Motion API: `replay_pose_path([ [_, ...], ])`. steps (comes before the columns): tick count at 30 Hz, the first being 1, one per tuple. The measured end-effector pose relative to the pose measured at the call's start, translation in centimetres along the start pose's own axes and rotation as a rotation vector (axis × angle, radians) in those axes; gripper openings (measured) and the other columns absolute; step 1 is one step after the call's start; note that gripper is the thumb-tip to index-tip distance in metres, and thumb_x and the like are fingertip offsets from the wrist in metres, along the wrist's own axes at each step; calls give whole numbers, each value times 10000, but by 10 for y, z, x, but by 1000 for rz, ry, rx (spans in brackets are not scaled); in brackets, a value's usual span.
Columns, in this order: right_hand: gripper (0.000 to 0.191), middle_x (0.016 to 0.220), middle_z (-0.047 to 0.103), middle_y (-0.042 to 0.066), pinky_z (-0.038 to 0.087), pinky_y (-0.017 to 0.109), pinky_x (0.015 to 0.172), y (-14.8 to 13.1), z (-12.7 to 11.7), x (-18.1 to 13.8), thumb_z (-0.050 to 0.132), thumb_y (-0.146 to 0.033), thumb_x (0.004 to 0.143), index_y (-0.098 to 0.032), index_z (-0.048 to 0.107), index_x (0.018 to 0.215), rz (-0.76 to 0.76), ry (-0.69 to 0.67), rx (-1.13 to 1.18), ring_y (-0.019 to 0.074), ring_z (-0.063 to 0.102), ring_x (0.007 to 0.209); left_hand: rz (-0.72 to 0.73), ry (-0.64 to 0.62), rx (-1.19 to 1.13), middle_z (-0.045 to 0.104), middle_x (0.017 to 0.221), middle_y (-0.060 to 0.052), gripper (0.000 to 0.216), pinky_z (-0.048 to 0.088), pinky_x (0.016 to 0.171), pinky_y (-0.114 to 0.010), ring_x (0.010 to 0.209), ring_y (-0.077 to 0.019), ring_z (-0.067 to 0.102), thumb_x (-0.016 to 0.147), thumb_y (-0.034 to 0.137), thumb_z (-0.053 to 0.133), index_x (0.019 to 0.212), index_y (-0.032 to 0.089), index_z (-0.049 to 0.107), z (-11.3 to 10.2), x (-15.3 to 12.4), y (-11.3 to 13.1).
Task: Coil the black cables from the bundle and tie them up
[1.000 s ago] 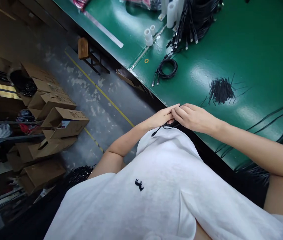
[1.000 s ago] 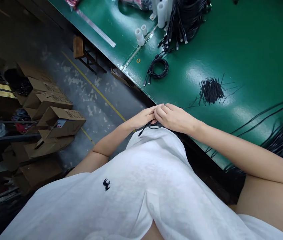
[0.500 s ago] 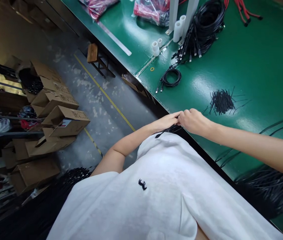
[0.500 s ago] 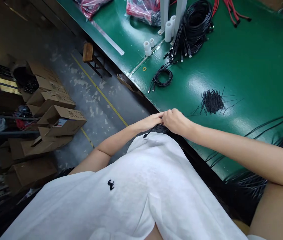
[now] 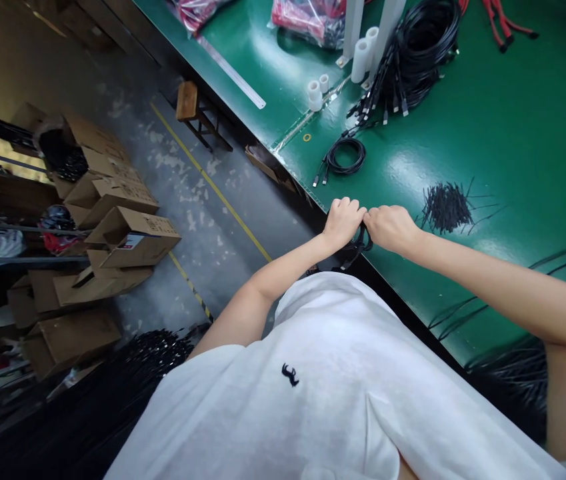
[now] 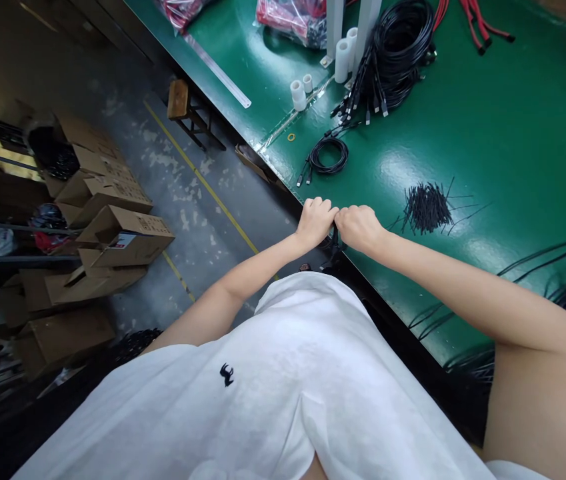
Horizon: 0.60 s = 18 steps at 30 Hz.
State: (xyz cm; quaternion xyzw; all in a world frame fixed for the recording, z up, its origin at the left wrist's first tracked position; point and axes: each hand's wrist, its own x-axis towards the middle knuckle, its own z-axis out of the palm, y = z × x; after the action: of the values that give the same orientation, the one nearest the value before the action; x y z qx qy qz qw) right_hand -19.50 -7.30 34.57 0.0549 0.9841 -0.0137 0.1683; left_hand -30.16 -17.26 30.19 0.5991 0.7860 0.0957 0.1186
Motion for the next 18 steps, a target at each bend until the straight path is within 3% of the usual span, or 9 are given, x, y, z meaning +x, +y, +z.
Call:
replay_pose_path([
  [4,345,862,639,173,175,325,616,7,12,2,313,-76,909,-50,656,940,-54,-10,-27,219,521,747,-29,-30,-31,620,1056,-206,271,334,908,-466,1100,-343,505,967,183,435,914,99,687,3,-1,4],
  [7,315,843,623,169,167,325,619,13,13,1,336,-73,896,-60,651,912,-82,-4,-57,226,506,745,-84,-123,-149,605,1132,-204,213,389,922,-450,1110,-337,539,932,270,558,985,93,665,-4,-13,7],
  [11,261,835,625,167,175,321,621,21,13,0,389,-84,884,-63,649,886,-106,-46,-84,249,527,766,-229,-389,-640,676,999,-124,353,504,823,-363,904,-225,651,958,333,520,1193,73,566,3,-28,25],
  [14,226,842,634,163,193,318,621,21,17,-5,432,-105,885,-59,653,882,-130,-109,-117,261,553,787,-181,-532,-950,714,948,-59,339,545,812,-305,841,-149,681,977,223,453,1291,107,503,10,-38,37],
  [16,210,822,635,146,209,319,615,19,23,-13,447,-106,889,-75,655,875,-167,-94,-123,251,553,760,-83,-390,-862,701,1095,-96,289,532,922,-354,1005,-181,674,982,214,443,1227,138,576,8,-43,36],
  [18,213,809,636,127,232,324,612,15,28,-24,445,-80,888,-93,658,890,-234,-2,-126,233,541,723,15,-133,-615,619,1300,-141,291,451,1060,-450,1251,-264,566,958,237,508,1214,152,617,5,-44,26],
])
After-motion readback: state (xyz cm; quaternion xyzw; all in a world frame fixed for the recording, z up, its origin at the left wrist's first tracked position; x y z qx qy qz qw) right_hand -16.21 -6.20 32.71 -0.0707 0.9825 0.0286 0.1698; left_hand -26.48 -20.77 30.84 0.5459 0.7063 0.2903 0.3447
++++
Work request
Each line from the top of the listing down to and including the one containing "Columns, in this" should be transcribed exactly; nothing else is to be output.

Response box
Motion API: `replay_pose_path([ [_, ...], ])`. steps (comes before the columns): tick count at 30 Hz, the first being 1, one per tuple. The measured end-effector pose relative to the pose measured at the call's start, translation in centimetres along the start pose's own axes and rotation as a rotation vector (axis × angle, radians) in those axes; gripper openings (measured) and the other columns absolute; step 1 is one step after the call's start; note that gripper is the thumb-tip to index-tip distance in metres, and thumb_x and the like are fingertip offsets from the wrist in metres, along the wrist's own axes at each step; calls give whole numbers, each value times 10000, but by 10 for y, z, x, but by 1000 for rz, ry, rx (spans in brackets are not scaled); in brackets, a value's usual span.
Columns, in this order: right_hand: gripper (0.000 to 0.191), middle_x (0.016 to 0.220), middle_z (-0.047 to 0.103), middle_y (-0.042 to 0.066), pinky_z (-0.038 to 0.087), pinky_y (-0.017 to 0.109), pinky_x (0.015 to 0.172), y (-14.8 to 13.1), z (-12.7 to 11.7), x (-18.1 to 13.8), thumb_z (-0.050 to 0.132), thumb_y (-0.146 to 0.033), thumb_x (0.004 to 0.143), index_y (-0.098 to 0.032), index_z (-0.048 to 0.107), index_x (0.018 to 0.215), rz (-0.76 to 0.76), ry (-0.69 to 0.67), rx (-1.13 to 1.18), ring_y (-0.019 to 0.074), ring_z (-0.063 to 0.102), ring_x (0.007 to 0.209); left_hand: rz (-0.72 to 0.73), ry (-0.64 to 0.62), rx (-1.19 to 1.13), middle_z (-0.045 to 0.104), middle_x (0.017 to 0.221), middle_y (-0.060 to 0.052), gripper (0.000 to 0.216), pinky_z (-0.048 to 0.088), pinky_x (0.016 to 0.171), pinky_y (-0.114 to 0.010), ring_x (0.010 to 0.209), ring_y (-0.077 to 0.019), ring_z (-0.067 to 0.102), thumb_x (-0.016 to 0.147), thumb_y (-0.034 to 0.137), thumb_z (-0.053 to 0.133), index_x (0.019 to 0.212), index_y (-0.032 to 0.089), index_z (-0.049 to 0.107), z (-11.3 to 10.2), x (-15.3 to 12.4), y (-11.3 to 13.1).

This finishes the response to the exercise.